● Your objective
Word for word, write out the entries that follow, omitting all pictures.

● Dataset records
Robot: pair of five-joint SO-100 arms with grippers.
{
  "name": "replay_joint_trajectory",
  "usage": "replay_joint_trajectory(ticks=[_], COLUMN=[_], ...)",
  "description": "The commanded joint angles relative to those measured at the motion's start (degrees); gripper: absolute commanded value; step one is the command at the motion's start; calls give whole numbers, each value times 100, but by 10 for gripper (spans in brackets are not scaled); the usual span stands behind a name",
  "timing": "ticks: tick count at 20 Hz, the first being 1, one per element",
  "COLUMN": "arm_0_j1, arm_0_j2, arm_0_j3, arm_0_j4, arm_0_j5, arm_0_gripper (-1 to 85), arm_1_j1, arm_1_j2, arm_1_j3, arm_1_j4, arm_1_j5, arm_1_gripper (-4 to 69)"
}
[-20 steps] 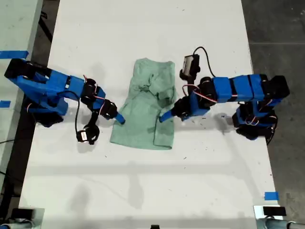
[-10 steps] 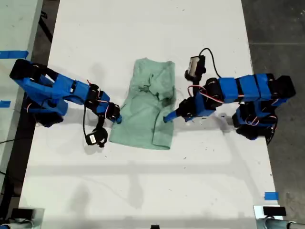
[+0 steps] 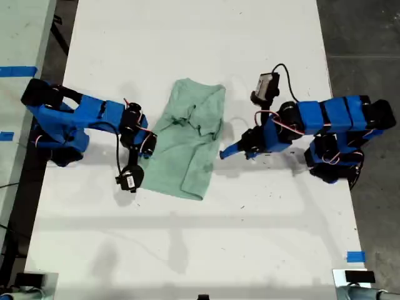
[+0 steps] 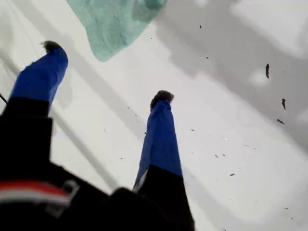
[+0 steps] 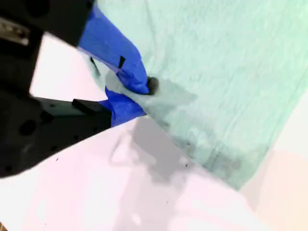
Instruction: Fold tshirt
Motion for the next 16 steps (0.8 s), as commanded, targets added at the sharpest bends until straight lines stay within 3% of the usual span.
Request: replay_joint_trajectory(ticks=[1,7,9,10,12,16], arm_0_j1=[-105,-308,-369,-369,-360,-176], arm_0_j2=[-562,-2057,-2417,-2487,-2408,-993], arm_0_j3=[-1354,-2320,-2312,-2312,-2312,-2101], arm_0_j4=[-369,-1468,-1503,-1485,-1055,220], arm_0_j5=[369,1028,1046,1081,967,923], arm_0_gripper=[1,11,181,219,280,315], arm_1_j1=[-114,-149,-176,-185,-185,-176], arm_1_j2=[404,501,501,510,527,563], arm_1_j3=[18,167,193,211,229,246], arm_1_j4=[-132,-185,-193,-193,-193,-141], arm_1_j5=[70,158,202,211,211,211], arm_1_gripper=[322,320,320,320,319,319])
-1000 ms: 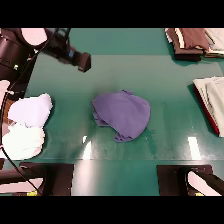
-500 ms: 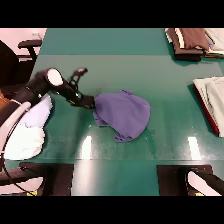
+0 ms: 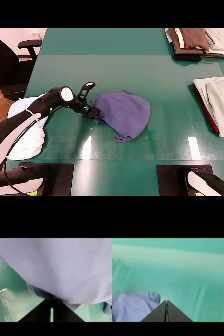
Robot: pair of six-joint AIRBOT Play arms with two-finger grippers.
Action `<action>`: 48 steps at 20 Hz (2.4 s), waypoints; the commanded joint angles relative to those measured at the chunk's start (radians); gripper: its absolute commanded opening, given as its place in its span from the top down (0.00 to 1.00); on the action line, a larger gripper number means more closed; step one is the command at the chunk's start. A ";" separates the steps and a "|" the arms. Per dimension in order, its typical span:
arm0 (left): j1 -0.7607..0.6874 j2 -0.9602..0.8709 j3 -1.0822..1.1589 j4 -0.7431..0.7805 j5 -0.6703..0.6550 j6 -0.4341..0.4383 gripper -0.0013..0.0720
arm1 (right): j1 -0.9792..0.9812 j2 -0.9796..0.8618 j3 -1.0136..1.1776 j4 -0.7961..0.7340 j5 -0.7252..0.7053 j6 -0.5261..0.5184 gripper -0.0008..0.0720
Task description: Fold the shirts.
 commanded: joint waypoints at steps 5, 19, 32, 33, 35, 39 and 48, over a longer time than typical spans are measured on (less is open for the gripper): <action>-0.005 0.066 0.098 0.201 0.008 -0.057 0.95 | 0.000 0.098 -0.609 -0.006 0.015 0.002 0.81; -0.005 0.071 0.097 0.202 -0.010 -0.055 0.95 | 0.262 -0.287 -1.051 0.475 -0.524 -0.172 0.29; -0.005 0.343 0.217 0.652 -0.004 -0.203 0.95 | 0.124 -0.042 -0.498 0.148 -0.336 -0.171 0.97; -0.005 0.396 0.267 0.654 -0.004 -0.203 0.95 | 0.107 0.001 -0.438 0.130 -0.303 -0.169 0.97; -0.005 0.488 0.370 0.653 -0.005 -0.203 0.95 | 0.073 0.084 -0.327 0.108 -0.246 -0.168 0.97; -0.005 0.642 0.556 0.637 -0.006 -0.203 0.95 | 0.001 0.214 -0.167 0.059 -0.153 -0.130 0.97; -0.005 0.650 0.526 0.496 -0.143 -0.186 0.95 | -0.006 0.089 -0.032 0.052 0.022 -0.002 0.97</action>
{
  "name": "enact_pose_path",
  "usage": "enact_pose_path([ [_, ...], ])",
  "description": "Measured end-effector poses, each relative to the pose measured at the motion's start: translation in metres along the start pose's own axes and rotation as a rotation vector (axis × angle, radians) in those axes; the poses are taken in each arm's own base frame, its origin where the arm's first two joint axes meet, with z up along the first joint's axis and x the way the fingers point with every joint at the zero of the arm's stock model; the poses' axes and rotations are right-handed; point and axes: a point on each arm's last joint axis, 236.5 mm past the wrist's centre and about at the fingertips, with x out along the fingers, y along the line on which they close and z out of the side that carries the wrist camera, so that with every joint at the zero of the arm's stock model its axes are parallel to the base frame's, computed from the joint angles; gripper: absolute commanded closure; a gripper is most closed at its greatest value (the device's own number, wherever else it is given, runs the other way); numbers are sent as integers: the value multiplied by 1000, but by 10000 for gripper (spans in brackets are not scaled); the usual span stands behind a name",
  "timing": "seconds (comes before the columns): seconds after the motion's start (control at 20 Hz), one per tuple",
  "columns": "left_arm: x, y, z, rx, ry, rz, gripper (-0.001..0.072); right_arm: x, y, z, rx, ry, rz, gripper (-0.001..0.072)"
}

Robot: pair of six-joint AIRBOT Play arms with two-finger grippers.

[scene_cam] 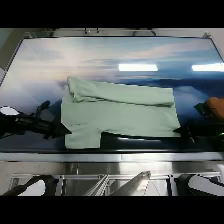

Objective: Fold the shirts.

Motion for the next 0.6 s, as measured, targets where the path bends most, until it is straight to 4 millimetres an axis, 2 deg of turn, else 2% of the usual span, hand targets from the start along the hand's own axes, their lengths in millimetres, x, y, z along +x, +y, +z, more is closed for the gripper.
enact_pose_path([
  [0.2,-33,-13,-7,0,-88,-15,692,-26,14,6,35,-35,48,694],
  [0.45,-46,-22,-19,15,-99,-26,692,-37,29,5,32,-43,88,694],
  [0.6,-56,-25,-7,31,-144,-13,692,-43,50,16,14,-86,168,694],
])
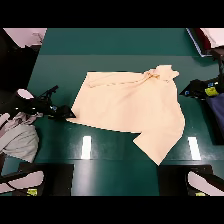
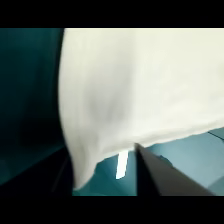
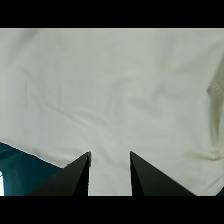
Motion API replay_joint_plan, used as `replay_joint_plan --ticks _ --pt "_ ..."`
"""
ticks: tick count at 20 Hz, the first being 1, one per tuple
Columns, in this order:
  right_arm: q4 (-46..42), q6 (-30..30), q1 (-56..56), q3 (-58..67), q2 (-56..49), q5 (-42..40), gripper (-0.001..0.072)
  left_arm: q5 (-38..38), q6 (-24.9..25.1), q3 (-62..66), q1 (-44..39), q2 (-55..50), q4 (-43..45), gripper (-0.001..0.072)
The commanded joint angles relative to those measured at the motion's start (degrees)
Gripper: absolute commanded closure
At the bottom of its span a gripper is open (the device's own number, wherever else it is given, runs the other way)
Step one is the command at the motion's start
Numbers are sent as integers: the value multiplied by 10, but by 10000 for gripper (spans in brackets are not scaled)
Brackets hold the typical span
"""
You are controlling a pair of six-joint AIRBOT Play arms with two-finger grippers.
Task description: Fold the shirts.
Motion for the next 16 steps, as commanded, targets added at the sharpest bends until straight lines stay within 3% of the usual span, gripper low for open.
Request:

● Task response
Robot: pair of five-joint SO-100 arms with grippers.
{
  "name": "replay_joint_trajectory",
  "usage": "replay_joint_trajectory(ticks=[_], COLUMN=[_], ...)",
  "description": "The commanded joint angles relative to those measured at the motion's start (degrees); gripper: absolute commanded value; step one is the command at the motion's start; calls give whole numbers, each value times 100, but by 10 for gripper (spans in brackets are not scaled); the usual span stands behind a name",
  "timing": "ticks: tick count at 20 Hz, the first being 1, one per element",
  "COLUMN": "arm_0_j1, arm_0_j2, arm_0_j3, arm_0_j4, arm_0_j5, arm_0_gripper (-1 to 85), arm_1_j1, arm_1_j2, arm_1_j3, arm_1_j4, arm_1_j5, arm_1_gripper (-4 to 69)"
}
[-20 steps] 
[-10 steps] 
[+0 steps] 
[+0 steps] 
[+0 steps] 
Instruction: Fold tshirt
Motion for the next 16 steps (0.8 s), as commanded, targets added at the sharpest bends until straight lines stay within 3% of the usual span.
Request: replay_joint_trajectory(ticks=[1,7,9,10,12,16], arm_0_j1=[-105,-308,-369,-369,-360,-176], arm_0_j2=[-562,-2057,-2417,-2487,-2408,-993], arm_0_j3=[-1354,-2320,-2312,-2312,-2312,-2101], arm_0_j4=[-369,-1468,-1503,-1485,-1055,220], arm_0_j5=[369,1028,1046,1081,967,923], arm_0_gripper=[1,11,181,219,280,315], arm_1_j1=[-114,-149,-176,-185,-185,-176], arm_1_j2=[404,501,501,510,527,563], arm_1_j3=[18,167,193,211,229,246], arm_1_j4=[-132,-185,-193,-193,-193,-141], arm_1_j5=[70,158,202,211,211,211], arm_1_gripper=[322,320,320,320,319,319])
-1000 ms: 
-500 ms: 
+0 ms: 
Robot: pair of six-joint AIRBOT Play arms with two-finger grippers.
Action `<action>`: 48 steps at 20 Hz (2.4 s), waypoints; the commanded joint angles relative to those measured at the chunk's start (radians); gripper: its absolute commanded opening, given as its place in its span from the top down (0.00 to 1.00); on the action line, a larger gripper number means more closed; step one is the command at the chunk's start. A ";" separates the steps and a "|" the arms. Per dimension in order, its typical span:
arm0 (left): j1 -0.7607..0.6874 j2 -0.9602..0.8709 j3 -1.0822..1.1589 j4 -0.7431..0.7805 j5 -0.6703..0.6550 j6 -0.4341..0.4383 gripper -0.0013..0.0720
arm1 (right): j1 -0.9792..0.9812 j2 -0.9796..0.8618 j3 -1.0136..1.1776 j4 -0.7961..0.7340 j5 -0.7252..0.7053 j6 -0.5261..0.5184 gripper -0.0008..0.0720
Task description: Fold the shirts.
 commanded: joint waypoints at steps 5, 19, 32, 33, 35, 39 and 48, over a longer time than typical spans are measured on (less is open for the gripper): <action>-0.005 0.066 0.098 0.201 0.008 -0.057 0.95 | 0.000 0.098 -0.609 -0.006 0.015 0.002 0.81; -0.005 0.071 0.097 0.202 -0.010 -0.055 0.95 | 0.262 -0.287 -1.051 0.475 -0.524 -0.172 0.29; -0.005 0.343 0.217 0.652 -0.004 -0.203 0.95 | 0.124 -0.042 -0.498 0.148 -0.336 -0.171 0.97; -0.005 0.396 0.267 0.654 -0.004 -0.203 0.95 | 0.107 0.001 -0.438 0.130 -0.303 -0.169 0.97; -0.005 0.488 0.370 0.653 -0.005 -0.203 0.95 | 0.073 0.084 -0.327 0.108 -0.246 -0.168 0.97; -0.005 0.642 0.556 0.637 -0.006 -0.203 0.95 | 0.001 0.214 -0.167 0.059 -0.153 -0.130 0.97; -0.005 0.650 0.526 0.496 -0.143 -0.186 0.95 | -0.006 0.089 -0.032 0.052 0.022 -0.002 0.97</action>
{
  "name": "enact_pose_path",
  "usage": "enact_pose_path([ [_, ...], ])",
  "description": "Measured end-effector poses, each relative to the pose measured at the motion's start: translation in metres along the start pose's own axes and rotation as a rotation vector (axis × angle, radians) in those axes; the poses are taken in each arm's own base frame, its origin where the arm's first two joint axes meet, with z up along the first joint's axis and x the way the fingers point with every joint at the zero of the arm's stock model; the poses' axes and rotations are right-handed; point and axes: a point on each arm's last joint axis, 236.5 mm past the wrist's centre and about at the fingertips, with x out along the fingers, y along the line on which they close and z out of the side that carries the wrist camera, so that with every joint at the zero of the arm's stock model its axes are parallel to the base frame's, computed from the joint angles; gripper: absolute commanded closure; a gripper is most closed at its greatest value (the device's own number, wherever else it is given, runs the other way); numbers are sent as integers: the value multiplied by 1000, but by 10000 for gripper (spans in brackets are not scaled); the usual span stands behind a name",
  "timing": "seconds (comes before the columns): seconds after the motion's start (control at 20 Hz), one per tuple",
  "columns": "left_arm: x, y, z, rx, ry, rz, gripper (-0.001..0.072); right_arm: x, y, z, rx, ry, rz, gripper (-0.001..0.072)"
}

Robot: pair of six-joint AIRBOT Play arms with two-finger grippers.

[scene_cam] 

Objective: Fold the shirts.

Motion for the next 0.6 s, as measured, targets where the path bends most, until it is straight to 4 millimetres an axis, 2 deg of turn, else 2% of the usual span, hand targets from the start along the hand's own axes, their lengths in millimetres, x, y, z along +x, +y, +z, more is closed for the gripper.
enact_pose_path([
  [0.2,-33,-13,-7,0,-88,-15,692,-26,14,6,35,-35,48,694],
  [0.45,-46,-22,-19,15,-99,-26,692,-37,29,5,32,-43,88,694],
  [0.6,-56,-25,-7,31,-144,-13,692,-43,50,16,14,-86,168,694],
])
Motion API replay_joint_plan, used as `replay_joint_plan --ticks _ --pt "_ ..."`
"""
ticks: tick count at 20 Hz, the first being 1, one per tuple
Columns, in this order:
  right_arm: q4 (-46..42), q6 (-30..30), q1 (-56..56), q3 (-58..67), q2 (-56..49), q5 (-42..40), gripper (-0.001..0.072)
  left_arm: q5 (-38..38), q6 (-24.9..25.1), q3 (-62..66), q1 (-44..39), q2 (-55..50), q4 (-43..45), gripper (-0.001..0.072)
The commanded joint angles relative to those measured at the motion's start (degrees)
Gripper: absolute commanded closure
At the bottom of its span a gripper is open (the device's own number, wherever else it is given, runs the other way)
Step one is the command at the motion's start
Numbers are sent as integers: the value multiplied by 10, but by 10000 for gripper (spans in brackets are not scaled)
Brackets hold the typical span
"""
You are controlling a pair of six-joint AIRBOT Play arms with two-finger grippers.
Task description: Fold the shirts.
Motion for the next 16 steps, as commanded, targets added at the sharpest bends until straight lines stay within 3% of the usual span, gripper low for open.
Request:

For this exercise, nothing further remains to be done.